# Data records
-- Opening Marker --
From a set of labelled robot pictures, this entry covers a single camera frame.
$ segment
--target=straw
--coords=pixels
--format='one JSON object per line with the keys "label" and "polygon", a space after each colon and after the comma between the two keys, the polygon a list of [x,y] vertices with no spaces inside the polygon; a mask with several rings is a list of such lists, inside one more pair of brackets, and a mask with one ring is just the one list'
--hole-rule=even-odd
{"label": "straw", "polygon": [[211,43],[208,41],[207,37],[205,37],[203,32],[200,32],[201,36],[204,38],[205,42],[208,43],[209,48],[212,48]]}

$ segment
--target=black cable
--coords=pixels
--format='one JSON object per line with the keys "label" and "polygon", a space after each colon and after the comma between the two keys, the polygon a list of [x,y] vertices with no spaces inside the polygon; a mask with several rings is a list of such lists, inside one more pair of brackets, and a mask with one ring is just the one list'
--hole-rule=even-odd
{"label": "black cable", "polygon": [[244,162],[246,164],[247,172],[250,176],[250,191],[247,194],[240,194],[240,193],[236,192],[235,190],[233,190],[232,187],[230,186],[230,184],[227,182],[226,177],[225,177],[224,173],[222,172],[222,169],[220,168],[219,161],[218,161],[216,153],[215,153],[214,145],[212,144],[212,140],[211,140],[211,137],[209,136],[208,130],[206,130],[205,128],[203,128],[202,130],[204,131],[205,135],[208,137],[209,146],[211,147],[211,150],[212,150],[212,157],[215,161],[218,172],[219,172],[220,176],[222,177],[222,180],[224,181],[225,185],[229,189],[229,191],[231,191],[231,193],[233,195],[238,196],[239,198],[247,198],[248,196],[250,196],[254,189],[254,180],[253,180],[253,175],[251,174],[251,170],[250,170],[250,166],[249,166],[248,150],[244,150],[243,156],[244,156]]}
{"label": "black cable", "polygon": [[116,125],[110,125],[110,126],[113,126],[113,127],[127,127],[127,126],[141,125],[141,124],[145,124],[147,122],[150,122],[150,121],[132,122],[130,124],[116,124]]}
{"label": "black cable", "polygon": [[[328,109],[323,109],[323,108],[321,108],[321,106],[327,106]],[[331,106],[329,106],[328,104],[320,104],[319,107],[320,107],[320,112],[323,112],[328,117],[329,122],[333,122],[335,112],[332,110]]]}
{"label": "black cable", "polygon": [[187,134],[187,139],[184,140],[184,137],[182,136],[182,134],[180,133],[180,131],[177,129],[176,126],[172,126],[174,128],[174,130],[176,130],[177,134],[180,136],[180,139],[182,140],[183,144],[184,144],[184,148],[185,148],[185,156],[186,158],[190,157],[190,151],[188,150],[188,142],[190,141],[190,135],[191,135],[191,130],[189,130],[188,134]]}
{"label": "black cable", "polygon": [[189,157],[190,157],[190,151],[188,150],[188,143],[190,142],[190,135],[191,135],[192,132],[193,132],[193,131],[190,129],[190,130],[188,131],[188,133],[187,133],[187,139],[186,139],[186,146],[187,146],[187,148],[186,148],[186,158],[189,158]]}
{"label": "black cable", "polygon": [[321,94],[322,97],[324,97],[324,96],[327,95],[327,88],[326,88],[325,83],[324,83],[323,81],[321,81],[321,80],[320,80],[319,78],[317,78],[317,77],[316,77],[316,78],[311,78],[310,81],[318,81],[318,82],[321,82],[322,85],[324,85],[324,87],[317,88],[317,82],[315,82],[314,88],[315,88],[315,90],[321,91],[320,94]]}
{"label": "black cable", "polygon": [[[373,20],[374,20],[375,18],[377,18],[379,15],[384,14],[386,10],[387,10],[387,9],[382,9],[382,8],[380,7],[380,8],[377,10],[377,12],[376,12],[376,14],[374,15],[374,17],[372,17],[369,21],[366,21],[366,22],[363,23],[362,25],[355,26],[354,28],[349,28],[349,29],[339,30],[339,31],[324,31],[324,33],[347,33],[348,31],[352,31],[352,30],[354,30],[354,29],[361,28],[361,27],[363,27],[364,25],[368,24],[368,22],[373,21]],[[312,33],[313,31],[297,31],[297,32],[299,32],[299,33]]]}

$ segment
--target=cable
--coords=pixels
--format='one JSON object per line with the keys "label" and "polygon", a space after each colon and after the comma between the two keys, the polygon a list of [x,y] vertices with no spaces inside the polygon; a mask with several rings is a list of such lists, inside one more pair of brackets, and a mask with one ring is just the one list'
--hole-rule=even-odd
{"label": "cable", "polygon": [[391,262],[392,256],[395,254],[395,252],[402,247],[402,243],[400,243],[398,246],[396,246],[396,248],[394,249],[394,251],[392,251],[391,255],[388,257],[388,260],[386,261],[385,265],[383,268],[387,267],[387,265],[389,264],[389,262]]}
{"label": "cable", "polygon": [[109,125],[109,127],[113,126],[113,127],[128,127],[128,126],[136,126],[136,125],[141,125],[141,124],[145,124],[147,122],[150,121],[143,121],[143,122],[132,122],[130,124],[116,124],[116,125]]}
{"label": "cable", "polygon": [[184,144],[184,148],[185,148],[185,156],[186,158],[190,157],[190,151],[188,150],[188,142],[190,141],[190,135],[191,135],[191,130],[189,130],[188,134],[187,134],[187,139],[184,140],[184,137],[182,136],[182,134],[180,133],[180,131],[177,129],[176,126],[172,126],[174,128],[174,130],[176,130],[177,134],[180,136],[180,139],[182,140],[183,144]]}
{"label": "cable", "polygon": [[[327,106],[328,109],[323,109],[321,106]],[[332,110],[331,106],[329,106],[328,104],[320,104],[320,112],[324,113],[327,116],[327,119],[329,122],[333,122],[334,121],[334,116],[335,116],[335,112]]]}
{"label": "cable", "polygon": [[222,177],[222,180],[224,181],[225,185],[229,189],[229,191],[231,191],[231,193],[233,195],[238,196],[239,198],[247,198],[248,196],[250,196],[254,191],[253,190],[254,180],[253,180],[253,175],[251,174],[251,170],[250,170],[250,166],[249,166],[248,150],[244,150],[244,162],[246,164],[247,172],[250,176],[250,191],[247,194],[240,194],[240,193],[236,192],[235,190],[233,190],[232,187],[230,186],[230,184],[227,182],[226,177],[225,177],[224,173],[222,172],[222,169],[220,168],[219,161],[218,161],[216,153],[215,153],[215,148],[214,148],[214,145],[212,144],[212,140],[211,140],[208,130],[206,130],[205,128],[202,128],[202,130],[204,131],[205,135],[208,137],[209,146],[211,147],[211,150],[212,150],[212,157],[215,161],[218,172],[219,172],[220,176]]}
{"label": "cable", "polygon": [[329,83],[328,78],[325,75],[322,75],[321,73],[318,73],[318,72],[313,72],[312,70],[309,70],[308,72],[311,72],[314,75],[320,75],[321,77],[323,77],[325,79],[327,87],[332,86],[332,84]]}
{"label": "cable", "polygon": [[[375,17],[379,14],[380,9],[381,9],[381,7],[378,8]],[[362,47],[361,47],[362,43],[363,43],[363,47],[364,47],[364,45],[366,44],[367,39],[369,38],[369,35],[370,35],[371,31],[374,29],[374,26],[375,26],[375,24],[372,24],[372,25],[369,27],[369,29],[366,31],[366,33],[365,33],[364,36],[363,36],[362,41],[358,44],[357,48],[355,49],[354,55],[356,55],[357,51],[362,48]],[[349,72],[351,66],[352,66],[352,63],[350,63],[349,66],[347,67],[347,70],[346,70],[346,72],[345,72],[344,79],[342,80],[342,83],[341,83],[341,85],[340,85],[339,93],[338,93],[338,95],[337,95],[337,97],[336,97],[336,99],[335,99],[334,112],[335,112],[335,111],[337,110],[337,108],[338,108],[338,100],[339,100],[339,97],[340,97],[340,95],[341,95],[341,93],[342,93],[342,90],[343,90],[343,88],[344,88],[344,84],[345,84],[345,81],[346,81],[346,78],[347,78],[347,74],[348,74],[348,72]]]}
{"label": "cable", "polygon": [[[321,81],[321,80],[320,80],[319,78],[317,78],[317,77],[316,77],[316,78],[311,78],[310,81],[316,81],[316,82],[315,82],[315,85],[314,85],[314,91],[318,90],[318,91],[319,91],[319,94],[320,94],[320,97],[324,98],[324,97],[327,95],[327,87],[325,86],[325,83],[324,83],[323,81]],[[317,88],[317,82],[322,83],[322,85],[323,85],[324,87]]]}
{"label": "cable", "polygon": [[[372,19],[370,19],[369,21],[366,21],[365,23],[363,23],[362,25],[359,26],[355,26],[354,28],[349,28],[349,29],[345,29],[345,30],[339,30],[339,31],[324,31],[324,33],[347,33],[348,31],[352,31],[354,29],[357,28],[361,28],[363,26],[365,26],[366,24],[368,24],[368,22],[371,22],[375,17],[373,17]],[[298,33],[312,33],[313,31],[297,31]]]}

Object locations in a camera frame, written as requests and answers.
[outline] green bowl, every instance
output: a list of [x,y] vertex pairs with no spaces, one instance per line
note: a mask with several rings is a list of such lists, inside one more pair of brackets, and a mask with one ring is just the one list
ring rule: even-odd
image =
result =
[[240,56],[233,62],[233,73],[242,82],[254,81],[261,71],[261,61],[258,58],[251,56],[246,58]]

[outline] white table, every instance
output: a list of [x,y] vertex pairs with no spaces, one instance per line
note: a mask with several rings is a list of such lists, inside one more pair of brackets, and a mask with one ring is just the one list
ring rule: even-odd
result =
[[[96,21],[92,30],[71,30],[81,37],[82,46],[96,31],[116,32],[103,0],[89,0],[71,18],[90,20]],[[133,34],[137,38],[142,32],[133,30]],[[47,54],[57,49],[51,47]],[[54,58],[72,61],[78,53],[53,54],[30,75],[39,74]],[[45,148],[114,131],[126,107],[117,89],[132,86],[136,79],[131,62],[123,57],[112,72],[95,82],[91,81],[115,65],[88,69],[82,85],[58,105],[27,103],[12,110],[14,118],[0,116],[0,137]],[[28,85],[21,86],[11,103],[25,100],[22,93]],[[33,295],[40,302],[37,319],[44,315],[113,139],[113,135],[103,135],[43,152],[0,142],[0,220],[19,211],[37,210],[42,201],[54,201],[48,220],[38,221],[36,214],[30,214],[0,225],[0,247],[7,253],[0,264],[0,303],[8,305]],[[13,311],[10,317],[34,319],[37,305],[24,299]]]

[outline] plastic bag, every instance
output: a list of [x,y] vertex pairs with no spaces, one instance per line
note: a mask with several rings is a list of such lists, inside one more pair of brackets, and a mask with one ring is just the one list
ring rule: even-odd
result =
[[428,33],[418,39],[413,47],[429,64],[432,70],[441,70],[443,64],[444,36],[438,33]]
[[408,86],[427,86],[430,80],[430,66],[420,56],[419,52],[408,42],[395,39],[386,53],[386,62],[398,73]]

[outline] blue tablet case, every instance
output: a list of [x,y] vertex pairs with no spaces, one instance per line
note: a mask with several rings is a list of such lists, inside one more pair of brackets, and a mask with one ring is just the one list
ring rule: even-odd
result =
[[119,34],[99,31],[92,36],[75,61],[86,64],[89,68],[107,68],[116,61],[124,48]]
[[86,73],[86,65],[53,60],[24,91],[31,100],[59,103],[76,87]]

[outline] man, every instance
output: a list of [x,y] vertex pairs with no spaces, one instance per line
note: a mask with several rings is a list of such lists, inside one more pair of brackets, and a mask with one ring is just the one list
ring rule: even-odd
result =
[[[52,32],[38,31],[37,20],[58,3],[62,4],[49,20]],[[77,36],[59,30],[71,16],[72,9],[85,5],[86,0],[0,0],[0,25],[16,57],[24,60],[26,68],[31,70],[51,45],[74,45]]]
-- Closing Marker --
Please work out how many lines in the records hold the string "outline", and give only the number.

# Answer section
5